The frustrated American voters turning to Donald Trump have remarkable similarities to those who voted for Brexit – both Trump and Brexit supporters scoring strongly among less well-educated whites, particularly men and the over-50s. While the wellspring of the new nationalism is economic, it finds its truest expression in nativism and national interest over internationalism. Focus group participants tell us to ‘stop selling off the farm’, ‘take our country back’ and ‘start remembering who you’re supposed to be working for’. Big is bad – small and local are good. Above all, put our people first – and to hell with globalisation. Immigration tops the list of these voters’ concerns, but note that this is not a racist reaction to immigration; some of the most cosmopolitan area of Britain – most notably London – were strongest for ‘Remain’. It goes much, much deeper than that.

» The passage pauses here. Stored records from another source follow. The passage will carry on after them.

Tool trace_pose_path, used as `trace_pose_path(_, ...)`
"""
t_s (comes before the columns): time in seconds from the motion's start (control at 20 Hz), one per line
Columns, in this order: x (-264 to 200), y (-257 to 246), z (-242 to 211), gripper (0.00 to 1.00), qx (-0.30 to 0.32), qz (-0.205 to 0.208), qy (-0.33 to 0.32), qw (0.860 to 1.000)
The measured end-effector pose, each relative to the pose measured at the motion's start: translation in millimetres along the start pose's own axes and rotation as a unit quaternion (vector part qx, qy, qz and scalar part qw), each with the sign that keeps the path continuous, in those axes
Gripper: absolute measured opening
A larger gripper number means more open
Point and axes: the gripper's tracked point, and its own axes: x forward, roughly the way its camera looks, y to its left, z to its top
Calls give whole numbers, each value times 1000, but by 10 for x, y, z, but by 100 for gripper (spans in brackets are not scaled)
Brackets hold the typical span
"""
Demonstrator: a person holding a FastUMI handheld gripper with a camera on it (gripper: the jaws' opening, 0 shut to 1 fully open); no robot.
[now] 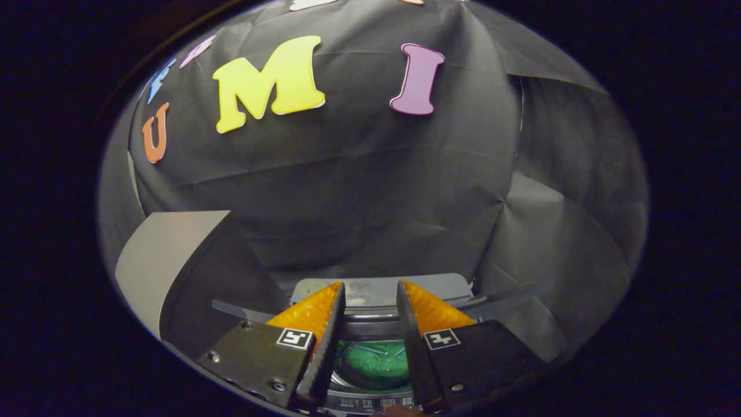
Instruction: Put the clothes into the washing machine and then close the washing machine lid.
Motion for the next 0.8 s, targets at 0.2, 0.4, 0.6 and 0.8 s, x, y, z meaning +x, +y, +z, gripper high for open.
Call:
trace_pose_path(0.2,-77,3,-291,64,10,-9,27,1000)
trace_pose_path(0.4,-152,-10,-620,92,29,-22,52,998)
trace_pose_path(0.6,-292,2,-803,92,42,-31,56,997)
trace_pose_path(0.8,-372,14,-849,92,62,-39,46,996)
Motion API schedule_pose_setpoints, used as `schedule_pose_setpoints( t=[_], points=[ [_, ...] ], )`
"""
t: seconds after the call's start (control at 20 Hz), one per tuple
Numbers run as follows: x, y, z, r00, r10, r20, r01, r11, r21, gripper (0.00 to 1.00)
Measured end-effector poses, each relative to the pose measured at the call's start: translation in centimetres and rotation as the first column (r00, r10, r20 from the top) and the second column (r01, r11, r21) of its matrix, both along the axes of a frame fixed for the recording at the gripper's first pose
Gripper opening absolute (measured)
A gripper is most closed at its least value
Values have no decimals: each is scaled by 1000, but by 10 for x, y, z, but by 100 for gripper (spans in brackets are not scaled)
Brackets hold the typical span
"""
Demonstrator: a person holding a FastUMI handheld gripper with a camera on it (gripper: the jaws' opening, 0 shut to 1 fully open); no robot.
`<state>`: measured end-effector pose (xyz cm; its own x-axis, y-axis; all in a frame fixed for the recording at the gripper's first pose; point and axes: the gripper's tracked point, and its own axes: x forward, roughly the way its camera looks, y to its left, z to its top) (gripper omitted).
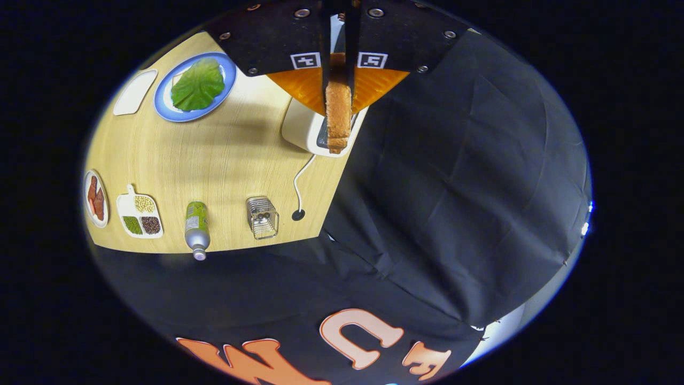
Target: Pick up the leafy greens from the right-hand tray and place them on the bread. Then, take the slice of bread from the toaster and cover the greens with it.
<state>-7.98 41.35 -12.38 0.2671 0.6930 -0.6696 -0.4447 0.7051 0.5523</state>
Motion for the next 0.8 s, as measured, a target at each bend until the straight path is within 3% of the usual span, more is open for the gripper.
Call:
schedule_pose_setpoints(
  t=[0.35,0.8],
  points=[
    [8,-69,-20,998,-49,-25,51,997,62,11],
    [2,-120,-71,990,-77,-118,91,989,120,11]
  ],
)
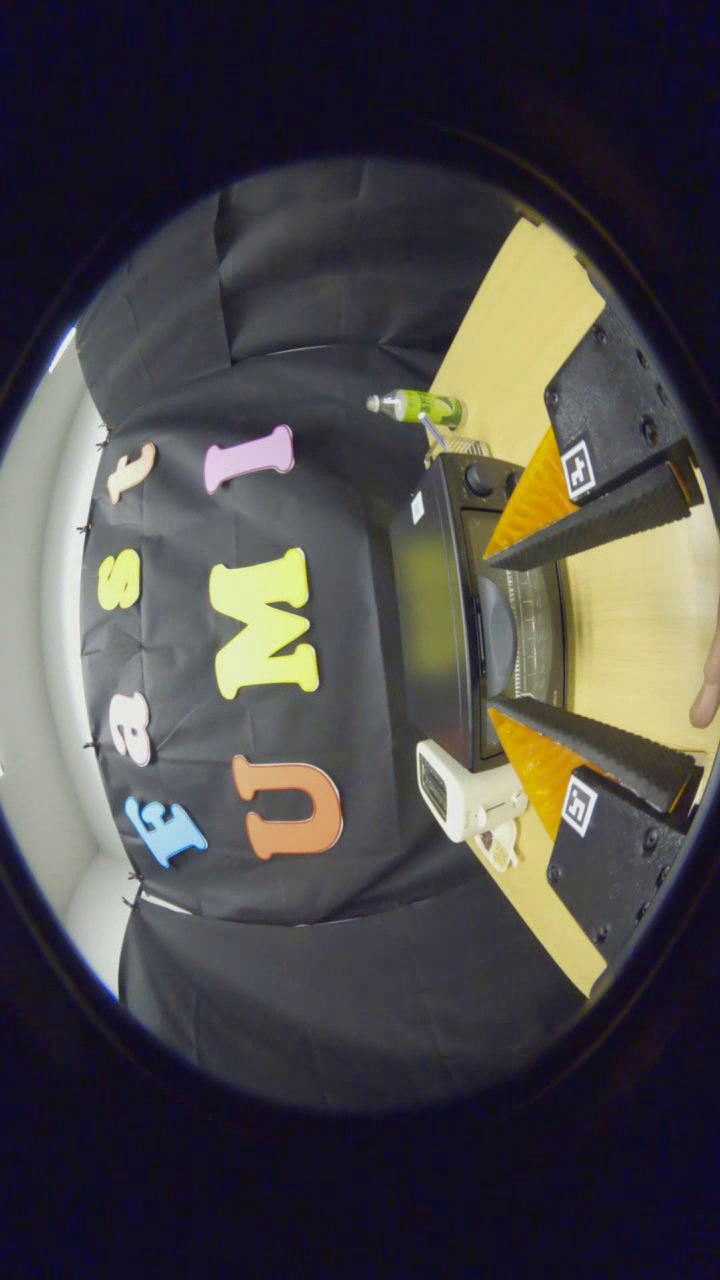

Meanwhile experienced Republican strategists baking in the Ohio heat this week seem to view The Donald as a slightly barking, distant uncle. Candidate Trump trails Hillary Clinton by double digits among millennials; 30 points among Hispanic voters, and 51 points among blacks. Fully 72% of women hold a negative opinion of him. Basic maths tells them that he would be thrashed in an election held today – there simply aren’t enough angry old white men in the states. So it has become axiomatic among the commentariat that ‘Donald Trump breaks every rule of modern politics’. And so, ‘he has to lose’. This isn’t true – it’s simply that the truisms they have clung to are changing beneath their feet. Trump isn’t the cause of this new trend, he is merely the American symptom of it.
And he may be an especially unpalatable manifestation of this current, but he will not be the last. Politics has changed, for good.